» **Work task**:
Only the lines below starting at the one that contains "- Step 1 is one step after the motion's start" and ending at the one that contains "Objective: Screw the" are to be reproduced, exactly and with both ends kept.

» **Data section**:
=== Section Start ===

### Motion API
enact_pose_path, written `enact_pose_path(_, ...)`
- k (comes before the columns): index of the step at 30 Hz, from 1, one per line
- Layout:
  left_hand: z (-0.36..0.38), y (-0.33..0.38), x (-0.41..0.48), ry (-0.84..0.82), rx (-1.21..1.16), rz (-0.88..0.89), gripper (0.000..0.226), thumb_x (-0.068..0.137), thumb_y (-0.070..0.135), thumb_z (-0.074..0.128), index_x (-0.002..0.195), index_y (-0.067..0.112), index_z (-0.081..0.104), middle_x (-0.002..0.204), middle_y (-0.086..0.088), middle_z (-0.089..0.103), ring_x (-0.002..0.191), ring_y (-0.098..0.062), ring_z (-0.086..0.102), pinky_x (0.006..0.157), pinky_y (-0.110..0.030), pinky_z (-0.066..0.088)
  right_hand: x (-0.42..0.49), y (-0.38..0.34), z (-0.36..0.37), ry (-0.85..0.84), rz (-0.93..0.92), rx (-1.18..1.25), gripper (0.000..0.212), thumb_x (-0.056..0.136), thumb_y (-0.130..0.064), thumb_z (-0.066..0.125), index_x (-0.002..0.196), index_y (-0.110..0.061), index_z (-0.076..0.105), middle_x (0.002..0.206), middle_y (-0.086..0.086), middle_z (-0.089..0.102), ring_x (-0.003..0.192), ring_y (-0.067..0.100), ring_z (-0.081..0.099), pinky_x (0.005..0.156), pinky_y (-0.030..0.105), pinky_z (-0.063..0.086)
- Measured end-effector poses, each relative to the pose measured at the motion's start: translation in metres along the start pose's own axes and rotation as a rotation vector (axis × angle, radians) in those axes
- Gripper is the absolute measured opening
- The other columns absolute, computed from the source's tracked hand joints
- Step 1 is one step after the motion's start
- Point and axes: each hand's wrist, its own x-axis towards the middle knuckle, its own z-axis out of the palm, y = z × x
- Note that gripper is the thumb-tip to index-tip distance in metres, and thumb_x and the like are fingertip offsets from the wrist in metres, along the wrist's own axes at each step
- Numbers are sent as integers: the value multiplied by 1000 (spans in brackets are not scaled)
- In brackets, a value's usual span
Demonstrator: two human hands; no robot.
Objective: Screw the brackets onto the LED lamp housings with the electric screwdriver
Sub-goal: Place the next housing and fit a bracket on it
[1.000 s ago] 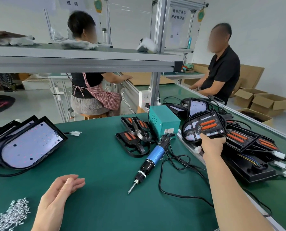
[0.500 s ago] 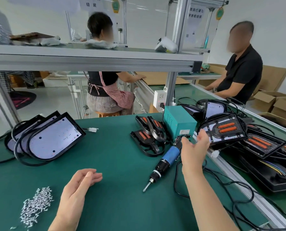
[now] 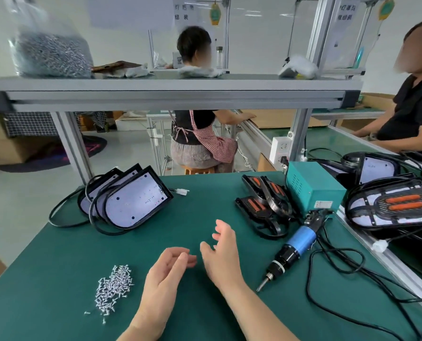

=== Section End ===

» **Output for this exercise**:
- Step 1 is one step after the motion's start
- Point and axes: each hand's wrist, its own x-axis towards the middle knuckle, its own z-axis out of the palm, y = z × x
- Note that gripper is the thumb-tip to index-tip distance in metres, and thumb_x and the like are fingertip offsets from the wrist in metres, along the wrist's own axes at each step
- Numbers are sent as integers: the value multiplied by 1000 (spans in brackets are not scaled)
- In brackets, a value's usual span
Demonstrator: two human hands; no robot.
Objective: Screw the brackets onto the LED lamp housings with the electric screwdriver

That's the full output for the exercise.